(Stored data entries)
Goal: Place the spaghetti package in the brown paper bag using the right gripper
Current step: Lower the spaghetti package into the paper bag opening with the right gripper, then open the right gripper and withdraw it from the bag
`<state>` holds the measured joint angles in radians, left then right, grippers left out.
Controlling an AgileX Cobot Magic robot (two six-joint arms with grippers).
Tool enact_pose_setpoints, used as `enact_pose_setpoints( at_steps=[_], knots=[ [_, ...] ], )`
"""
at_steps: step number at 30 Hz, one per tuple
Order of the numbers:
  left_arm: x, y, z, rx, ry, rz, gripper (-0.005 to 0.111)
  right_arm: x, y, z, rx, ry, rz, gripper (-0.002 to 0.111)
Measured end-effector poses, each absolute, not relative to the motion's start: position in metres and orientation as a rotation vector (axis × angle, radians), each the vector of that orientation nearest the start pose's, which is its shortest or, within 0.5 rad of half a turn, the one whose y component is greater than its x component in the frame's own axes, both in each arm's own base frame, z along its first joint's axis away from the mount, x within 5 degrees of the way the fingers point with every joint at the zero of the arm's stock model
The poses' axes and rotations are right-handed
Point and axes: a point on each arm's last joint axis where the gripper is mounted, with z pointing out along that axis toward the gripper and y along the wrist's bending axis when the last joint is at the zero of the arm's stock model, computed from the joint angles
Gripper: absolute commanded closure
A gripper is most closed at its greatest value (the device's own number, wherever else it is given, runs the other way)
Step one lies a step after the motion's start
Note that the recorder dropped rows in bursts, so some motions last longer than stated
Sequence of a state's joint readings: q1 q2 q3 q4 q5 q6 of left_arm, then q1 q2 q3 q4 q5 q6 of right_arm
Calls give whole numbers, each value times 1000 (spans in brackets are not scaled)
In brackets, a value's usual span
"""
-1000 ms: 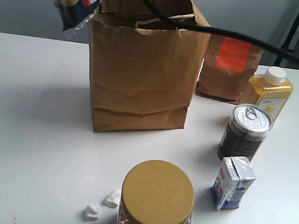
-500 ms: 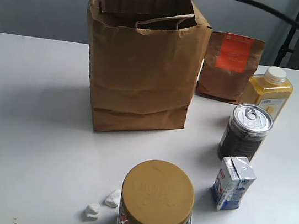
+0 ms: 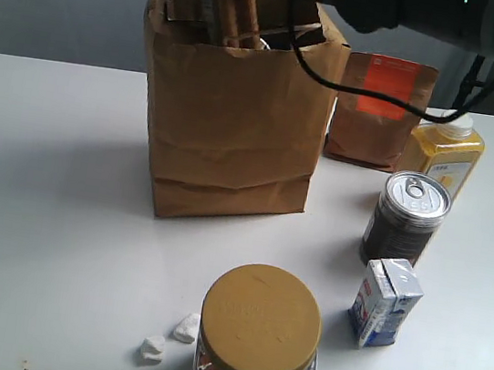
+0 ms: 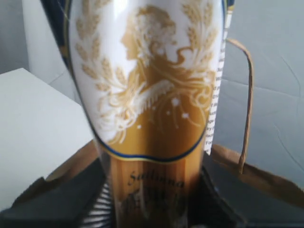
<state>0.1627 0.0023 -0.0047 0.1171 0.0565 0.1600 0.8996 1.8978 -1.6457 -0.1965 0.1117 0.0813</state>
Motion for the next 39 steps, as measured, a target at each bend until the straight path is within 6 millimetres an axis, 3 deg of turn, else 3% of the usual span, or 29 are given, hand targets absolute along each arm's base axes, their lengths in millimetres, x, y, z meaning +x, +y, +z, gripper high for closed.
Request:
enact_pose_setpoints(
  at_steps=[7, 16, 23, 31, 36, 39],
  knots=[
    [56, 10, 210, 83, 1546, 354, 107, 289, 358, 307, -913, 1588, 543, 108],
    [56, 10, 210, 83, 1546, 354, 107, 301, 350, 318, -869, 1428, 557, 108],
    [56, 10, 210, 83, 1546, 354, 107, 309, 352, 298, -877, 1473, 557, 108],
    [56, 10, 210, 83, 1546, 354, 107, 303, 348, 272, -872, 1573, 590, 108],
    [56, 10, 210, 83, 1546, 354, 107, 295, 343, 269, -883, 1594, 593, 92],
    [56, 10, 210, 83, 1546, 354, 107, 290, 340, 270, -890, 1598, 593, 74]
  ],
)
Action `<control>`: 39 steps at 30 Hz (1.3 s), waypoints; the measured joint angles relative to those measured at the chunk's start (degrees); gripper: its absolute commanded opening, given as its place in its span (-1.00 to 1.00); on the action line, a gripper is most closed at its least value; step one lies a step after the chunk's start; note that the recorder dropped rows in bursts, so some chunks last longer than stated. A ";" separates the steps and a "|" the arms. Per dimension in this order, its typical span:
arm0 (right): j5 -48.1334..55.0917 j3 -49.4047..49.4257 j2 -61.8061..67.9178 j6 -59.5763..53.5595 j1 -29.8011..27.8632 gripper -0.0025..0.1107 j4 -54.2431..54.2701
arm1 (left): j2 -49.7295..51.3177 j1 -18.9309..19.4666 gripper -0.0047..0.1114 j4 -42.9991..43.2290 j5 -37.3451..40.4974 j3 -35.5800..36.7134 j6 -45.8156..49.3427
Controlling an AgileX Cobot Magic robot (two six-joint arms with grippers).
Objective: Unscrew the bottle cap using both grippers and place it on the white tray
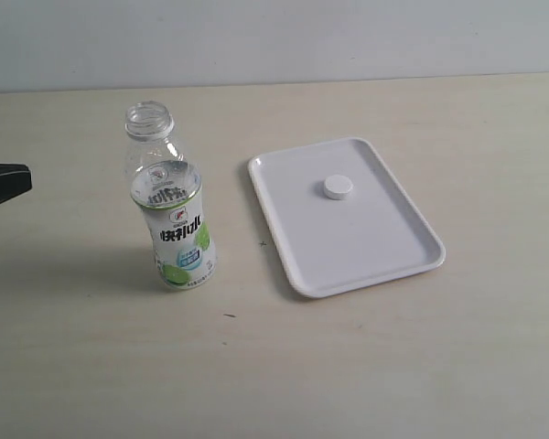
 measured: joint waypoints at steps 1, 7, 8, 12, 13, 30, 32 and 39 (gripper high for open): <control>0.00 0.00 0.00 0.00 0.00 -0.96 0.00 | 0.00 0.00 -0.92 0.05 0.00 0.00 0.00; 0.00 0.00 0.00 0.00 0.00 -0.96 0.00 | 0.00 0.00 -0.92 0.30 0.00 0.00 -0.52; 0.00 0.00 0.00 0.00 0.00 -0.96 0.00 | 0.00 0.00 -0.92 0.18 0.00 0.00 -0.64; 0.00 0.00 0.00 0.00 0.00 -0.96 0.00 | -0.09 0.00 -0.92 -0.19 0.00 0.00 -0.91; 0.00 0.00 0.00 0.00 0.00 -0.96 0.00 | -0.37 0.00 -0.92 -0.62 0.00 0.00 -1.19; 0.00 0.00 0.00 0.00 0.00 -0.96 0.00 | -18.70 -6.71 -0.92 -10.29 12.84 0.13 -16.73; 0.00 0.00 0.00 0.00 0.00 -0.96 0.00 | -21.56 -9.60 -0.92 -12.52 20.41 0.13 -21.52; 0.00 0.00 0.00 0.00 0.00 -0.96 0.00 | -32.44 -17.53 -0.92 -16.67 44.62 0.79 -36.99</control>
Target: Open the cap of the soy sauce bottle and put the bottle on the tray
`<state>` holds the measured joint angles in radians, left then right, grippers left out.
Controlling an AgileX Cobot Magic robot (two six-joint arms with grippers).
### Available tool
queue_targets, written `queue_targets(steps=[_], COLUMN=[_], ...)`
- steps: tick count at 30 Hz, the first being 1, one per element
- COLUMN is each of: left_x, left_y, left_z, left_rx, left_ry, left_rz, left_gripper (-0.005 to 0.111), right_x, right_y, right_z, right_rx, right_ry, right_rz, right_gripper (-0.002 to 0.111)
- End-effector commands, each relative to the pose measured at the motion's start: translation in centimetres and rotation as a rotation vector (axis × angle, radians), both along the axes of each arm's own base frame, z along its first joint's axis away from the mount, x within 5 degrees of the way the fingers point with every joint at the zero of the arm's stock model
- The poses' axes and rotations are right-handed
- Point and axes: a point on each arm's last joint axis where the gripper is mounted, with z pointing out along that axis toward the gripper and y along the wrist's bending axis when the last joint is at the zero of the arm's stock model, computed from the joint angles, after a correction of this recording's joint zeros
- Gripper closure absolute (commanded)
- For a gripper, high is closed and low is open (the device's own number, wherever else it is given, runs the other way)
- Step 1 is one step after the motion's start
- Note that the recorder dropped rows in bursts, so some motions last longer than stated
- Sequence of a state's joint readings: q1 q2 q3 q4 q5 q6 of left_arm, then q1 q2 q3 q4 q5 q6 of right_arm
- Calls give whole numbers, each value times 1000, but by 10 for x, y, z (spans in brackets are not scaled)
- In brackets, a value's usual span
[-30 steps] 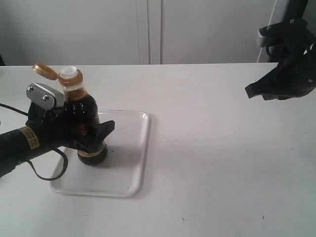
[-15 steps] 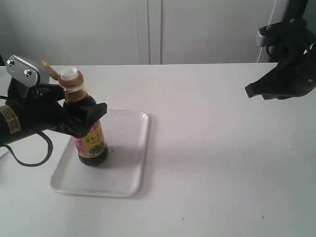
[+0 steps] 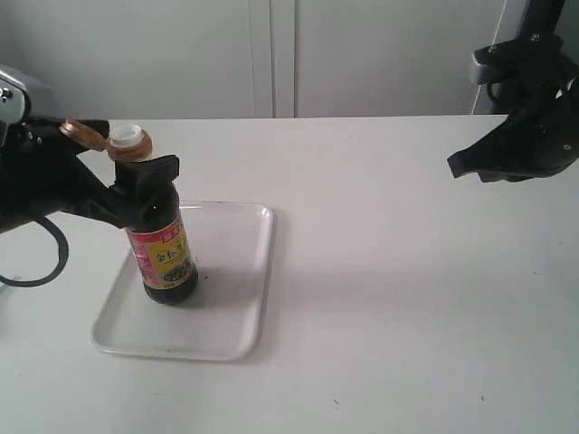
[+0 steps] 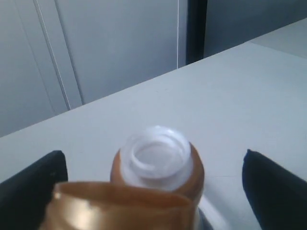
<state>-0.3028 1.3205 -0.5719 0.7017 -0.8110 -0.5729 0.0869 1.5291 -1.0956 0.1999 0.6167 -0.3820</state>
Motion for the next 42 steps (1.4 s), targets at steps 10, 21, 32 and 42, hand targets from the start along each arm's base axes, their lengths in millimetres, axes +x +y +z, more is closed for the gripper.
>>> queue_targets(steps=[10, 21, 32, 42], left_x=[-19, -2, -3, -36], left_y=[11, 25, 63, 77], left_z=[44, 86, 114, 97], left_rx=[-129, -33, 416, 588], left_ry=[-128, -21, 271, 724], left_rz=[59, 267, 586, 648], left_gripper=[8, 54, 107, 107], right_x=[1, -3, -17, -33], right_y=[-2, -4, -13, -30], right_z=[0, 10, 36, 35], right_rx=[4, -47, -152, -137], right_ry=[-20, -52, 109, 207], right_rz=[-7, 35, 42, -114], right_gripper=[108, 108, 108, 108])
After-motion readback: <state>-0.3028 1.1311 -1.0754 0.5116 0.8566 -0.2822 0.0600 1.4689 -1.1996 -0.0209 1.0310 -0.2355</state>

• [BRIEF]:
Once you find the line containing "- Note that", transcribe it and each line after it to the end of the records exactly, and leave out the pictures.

• [ANSWER BELOW]:
- Note that the recorder dropped rows in bursts, so some motions last longer than stated
- Sequence of a state's joint readings: q1 q2 q3 q4 q5 q6 of left_arm, then q1 q2 q3 q4 q5 q6 of right_arm
- Calls give whole numbers, each value times 1000, but by 10 for x, y, z (spans in brackets are not scaled)
- In brackets, a value's usual span
[-30 steps] 
[-15 steps] 
[+0 steps] 
[+0 steps] 
<state>-0.3028 1.3205 -0.5719 0.7017 -0.8110 -0.5729 0.0869 1.5291 -1.0956 0.1999 0.6167 -0.3820</state>
Motion for the next 42 steps (1.4 s), targets at steps 10, 21, 32 and 42, hand targets from the start along each arm's base axes, their lengths in millimetres, axes +x +y +z, more is closed for the gripper.
>>> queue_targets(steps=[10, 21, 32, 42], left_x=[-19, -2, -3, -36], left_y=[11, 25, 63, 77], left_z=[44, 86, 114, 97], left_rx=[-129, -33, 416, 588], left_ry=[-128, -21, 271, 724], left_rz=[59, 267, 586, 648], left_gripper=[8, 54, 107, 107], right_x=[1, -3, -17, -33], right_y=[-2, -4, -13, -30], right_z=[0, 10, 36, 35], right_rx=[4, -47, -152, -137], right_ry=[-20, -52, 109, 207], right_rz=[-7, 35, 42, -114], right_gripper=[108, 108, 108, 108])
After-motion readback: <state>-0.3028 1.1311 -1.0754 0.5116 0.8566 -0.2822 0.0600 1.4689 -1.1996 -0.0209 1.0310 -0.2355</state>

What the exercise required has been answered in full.